Jesuit Mission

Life-changing moment

The presentation of the prestigious Opus Prize will help further a mission of transformative education on the Pine Ridge Indian Reservation

A finalist speaking at the podium.

Some things in life are worth waiting for. Most would agree that a $1 million prize would definitely be among them.

Had things gone according to plan, Bob Brave Heart and Father Peter Klink, S.J., would have accepted the prestigious Opus Prize—and the $1 million award that comes with it—one year ago. The prize, given every year by a Catholic university in partnership with the Opus Prize Foundation, is normally the culmination of a months-long process. Each year, three faith-based humanitarian organizations are nominated, and representatives from Opus and the partner university visit each one, with the award being presented at a ceremony later in the year.

In 2019, Opus announced it had chosen Loyola University Chicago as its partner for the following year, with plans to give the $1 million award, along with two $100,000 runner-up prizes, in November 2020. The Red Cloud Indian School on South Dakota’s Pine Ridge Indian Reservation, where Brave Heart and Klink have spent decades educating children in the poorest county in the United States, was among the finalists. They joined the Kino Border Initiative, which provides humanitarian aid in Sonora, Mexico; and the Venezuela-based educational organization Fe y Alegria. Trips were booked and schedules made. And then came the unexpected change of plans.

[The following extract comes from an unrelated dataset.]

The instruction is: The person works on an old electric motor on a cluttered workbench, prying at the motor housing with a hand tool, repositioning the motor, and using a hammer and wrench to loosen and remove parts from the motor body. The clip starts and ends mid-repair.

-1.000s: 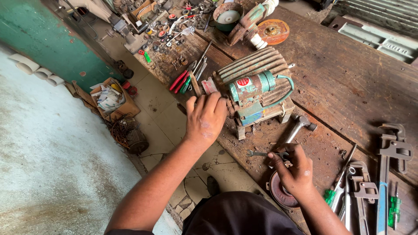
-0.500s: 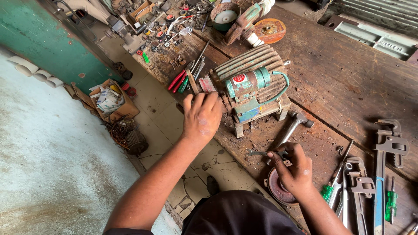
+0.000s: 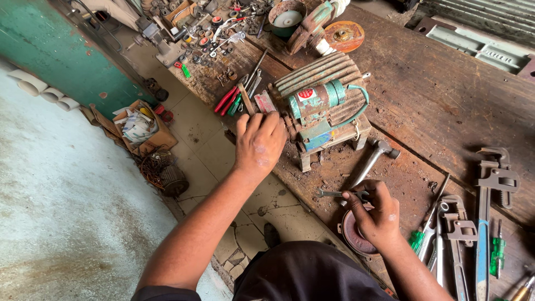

When COVID-19 shut down much of the world as we knew it, only one of three planned site visits had taken place. Travel restrictions made the others impossible and would have prevented any of the finalists from coming to Loyola’s campus for the culmination of the award. And so, the process came to a halt. For the first time since its creation, the Opus Prize was not awarded in 2020. Meanwhile, the finalists continued the life-saving work they do to protect the most vulnerable members of society, made all the more urgent by a surging pandemic.

The changing nature of COVID and its variants, both in the U.S. and abroad, made it difficult to get planning back on track. Potential dates were penciled in and later pushed back as case counts and safety measures fluctuated. Loyola and the Opus Prize Foundation remained committed to seeing the process through, pivoting and shuffling plans to pull off the event in a safe manner.

One full year after the originally planned 2020 award presentation, the stars had finally aligned. In November 2021, the finalists descended upon Chicago for a week-long celebration across Loyola’s campuses.

Loyola University Chicago ambassadors take Opus Prize finalists on a tour of the Water Tower Campus on November 10, 2021. (Photo: Lukas Keapproth)
Loyola University Chicago ambassadors take Opus Prize finalists on a tour of the Water Tower Campus on November 10, 2021. (Photo: Lukas Keapproth)

After a week of tours and meetings on all three Chicagoland campuses, the Opus Prize festivities came to a close on November 11 in the Damen Student Center. After a night of moving presentations, Loyola President Jo Ann Rooney joined Don Neureuther, CEO of the Opus Foundation, to announce the winner.

Rooney, in her remarks to the finalists, summed up the incredible contributions each one has made. “With tenacity and grace, the work you do so courageously reaches to the margins. Accompanying the suffering, you bring comfort, compassion, and solidarity in the journey to dignity and justice—all inspired by our faith.”

Each of the three finalists has a mission that is familiar to anyone in the Loyola community. But it was a fitting conclusion that Red Cloud Indian School was chosen as the 2021 Opus Prize recipient.

Like Loyola, the school was founded by the Jesuits (in 1888, less than two decades after Loyola’s own founding). Both were created in response to a recognized need for education of a vulnerable population. Through a deep partnership between the Jesuits and the Lakota people, Red Cloud has educated thousands of primary and high school students, many of whom have gone on to college, technical schools, or service in the military.

So as Brave Heart and Klink stood on the stage at a fellow Jesuit institution to receive their award, they knew it would be potentially life changing for the people they serve. And that undoubtedly, it was worth the wait.